Даже в ранних вещах стиль Олеши был свободен от влияния тех поветрий, которые проносились временами в нашей литературе. Пространные диалоги Хемингуэя, солдатский пафос Киплинга, нервная скороговорка Ремарка, инфснтилизм Сарояна, уличный жаргон Селленджера – все, что порой отлагалось на слоге отечественных эпигонов, ни в малейшей степени не задело Олешу. Да и не могло задеть. Стиль его – естественное выражение его сокровенной сути.
В последние годы он (как и Бабель) стал писать проще. Исчезли эффектные выражения, вроде «гремящая буря века» и т. п.
Он высоко ценил прозу Хлебникова. И призывал – в своем маленьком задиристом предисловии к «Зверинцу» Хлебникова – учиться у него. Но тут же прибавлял:
«Если вообще нужно учиться у кого-нибудь. Главное – талант и здоровье».
Он воображал, что здоровье его так же несокрушимо, как его талант, что сердце его так же молодо и мощно, как его мозг. Он вел атаки на свое сердце. В конце концов оно не выдержало.
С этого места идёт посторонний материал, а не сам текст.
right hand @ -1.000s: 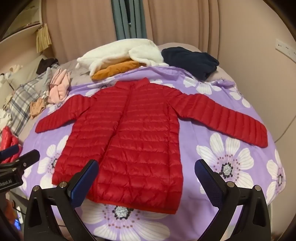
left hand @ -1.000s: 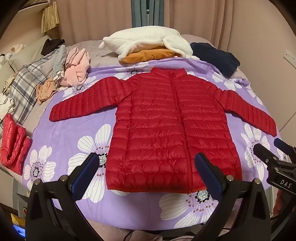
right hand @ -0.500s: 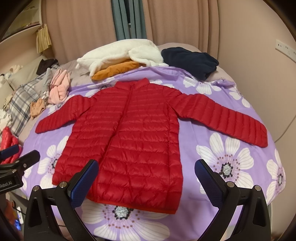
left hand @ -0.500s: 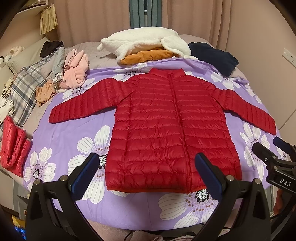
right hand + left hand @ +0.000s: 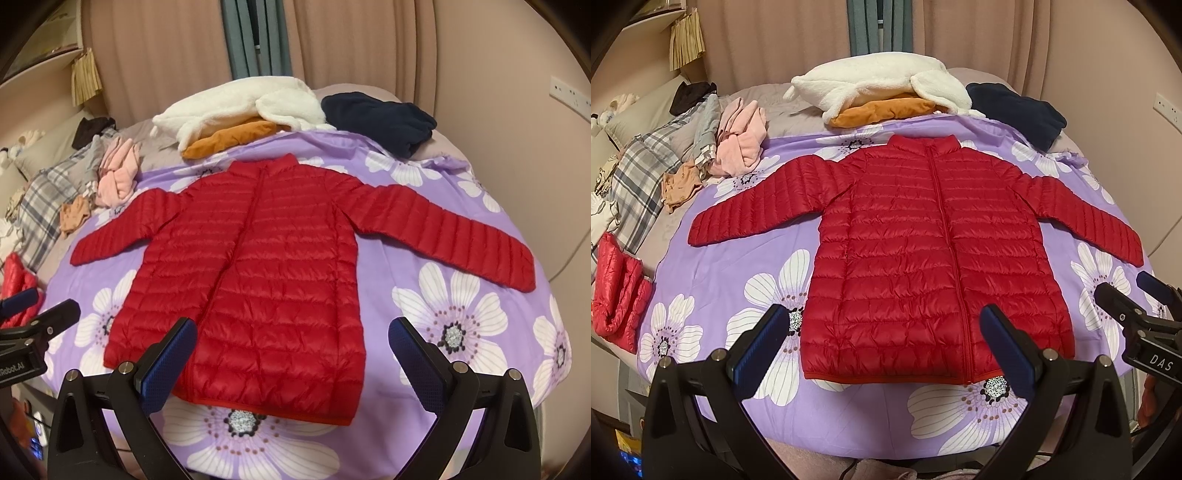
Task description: Fold large clothes
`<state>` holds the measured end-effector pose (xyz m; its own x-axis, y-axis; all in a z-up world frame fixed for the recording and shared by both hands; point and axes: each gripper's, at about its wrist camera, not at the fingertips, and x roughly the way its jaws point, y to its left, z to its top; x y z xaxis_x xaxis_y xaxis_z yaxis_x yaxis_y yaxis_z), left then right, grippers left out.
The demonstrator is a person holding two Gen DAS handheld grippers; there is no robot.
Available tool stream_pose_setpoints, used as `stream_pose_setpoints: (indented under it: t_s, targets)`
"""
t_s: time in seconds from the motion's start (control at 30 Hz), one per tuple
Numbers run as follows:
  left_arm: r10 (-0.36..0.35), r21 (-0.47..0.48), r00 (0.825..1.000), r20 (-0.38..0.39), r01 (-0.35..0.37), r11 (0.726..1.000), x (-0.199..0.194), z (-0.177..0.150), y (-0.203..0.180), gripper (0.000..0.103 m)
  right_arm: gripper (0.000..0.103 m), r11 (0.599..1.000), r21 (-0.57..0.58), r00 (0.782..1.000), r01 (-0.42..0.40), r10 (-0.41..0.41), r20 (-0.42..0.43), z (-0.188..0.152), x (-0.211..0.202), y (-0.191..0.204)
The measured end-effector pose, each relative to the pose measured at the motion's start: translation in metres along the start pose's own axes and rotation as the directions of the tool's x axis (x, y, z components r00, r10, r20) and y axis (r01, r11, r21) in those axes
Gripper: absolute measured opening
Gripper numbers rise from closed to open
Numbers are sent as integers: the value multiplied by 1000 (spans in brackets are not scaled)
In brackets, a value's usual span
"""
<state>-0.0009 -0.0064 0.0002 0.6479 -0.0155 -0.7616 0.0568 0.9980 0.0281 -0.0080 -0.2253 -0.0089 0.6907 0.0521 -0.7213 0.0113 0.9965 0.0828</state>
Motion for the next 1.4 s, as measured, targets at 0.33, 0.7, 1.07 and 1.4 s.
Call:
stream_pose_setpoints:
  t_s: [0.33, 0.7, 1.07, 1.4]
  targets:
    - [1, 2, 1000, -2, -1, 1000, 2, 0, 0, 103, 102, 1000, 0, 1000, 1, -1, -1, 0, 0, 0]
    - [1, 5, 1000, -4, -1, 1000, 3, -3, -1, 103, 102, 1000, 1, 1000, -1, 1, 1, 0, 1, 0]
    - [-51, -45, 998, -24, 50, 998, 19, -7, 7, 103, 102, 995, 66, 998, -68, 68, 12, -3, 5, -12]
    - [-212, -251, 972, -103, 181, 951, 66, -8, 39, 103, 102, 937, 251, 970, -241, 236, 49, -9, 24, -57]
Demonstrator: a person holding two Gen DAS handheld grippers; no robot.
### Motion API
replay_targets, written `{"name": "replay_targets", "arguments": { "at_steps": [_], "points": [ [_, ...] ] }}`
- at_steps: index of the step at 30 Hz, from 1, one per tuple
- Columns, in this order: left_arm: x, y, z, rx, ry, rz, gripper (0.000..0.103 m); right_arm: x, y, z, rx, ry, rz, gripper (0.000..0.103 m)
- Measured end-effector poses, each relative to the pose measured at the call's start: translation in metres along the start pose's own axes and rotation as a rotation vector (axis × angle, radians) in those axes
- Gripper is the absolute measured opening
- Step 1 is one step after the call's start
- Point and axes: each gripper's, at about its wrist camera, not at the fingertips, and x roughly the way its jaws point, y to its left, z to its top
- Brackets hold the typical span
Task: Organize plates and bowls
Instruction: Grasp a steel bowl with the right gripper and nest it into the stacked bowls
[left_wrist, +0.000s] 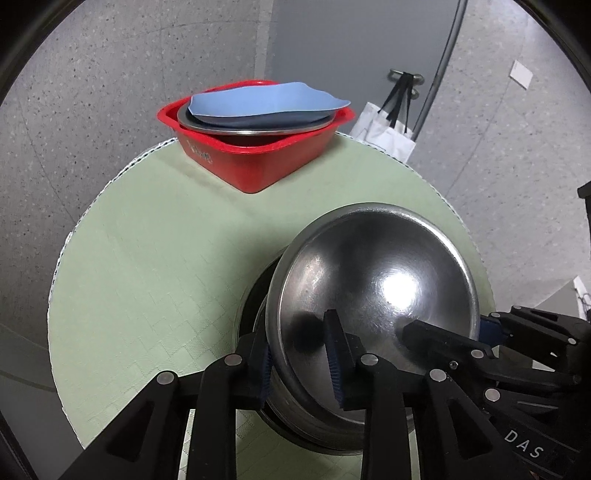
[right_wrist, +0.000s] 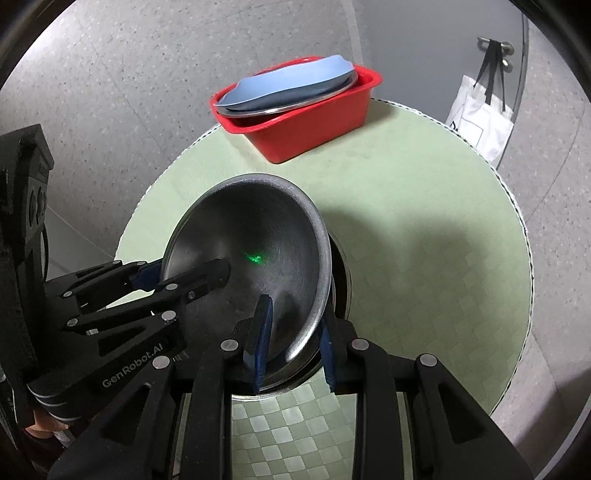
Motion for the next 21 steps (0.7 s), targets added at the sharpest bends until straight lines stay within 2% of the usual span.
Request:
{"name": "replay_targets", "arguments": {
  "at_steps": [2, 5, 17, 19, 21],
  "points": [
    [-0.002, -0.004, -0.001, 0.009, -0.004, 0.012, 0.025, -0.001, 0.001, 0.001, -0.002, 0.006, 0.0, 0.026],
    [-0.008, -0.011, -0.008, 0.022, -0.008, 0.022, 0.023, -0.004, 0.005, 0.0, -0.01, 0.004, -0.005, 0.033],
    [-0.016, -0.009, -0.019, 0.018, 0.02, 0.011, 0.027, -0.012, 0.008, -0.009, 0.012, 0.016, -0.036, 0.04],
    [-0.02, -0.009, -0.019, 0.017, 0.012, -0.002, 0.03, -0.015, 0.007, -0.01, 0.019, 0.009, -0.043, 0.04],
    [-0.025, -0.008, -0.02, 0.012, 0.008, -0.018, 0.04, -0.02, 0.004, -0.01, 0.03, -0.007, -0.048, 0.041]
  ]
}}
Он одновременно хотел быть и нищим и миллионером. Нищим – чтобы продемонстрировать свое презрение к материальным благам (главное – в духовном!). Миллионером – потому что он любил пышную, украшенную жизнь. Незадолго до смерти он воскликнул звучным, полным жизни голосом:
– Снимите с лампы газету. Это неэлегантно!
– Я ведь не такой, как другие. Я ведь устроен иначе, – говорил Олеша полушутя.
Но под этой шуткой жила вера в свое бессмертие. Физическое!
Это привилегия и признак молодости – не верить в свою смерть. Олеше тогда шел седьмой десяток.
Однажды он вернулся с прогулки в плохом состоянии. Он жаловался на боль в сердце.
Он сказал:
– Я почувствовал, как будто кто-то вошел в меня.
Какой страшный в своей точности образ!
Он лежал спокойный, сильный, красивый. На лице его была важность мысли. Да, оно пришло к нему, это лучшее из свойственных ему выражений. Казалось, он жив. Спит? Нет! Размышляет. Состояние, наиболее присущее ему.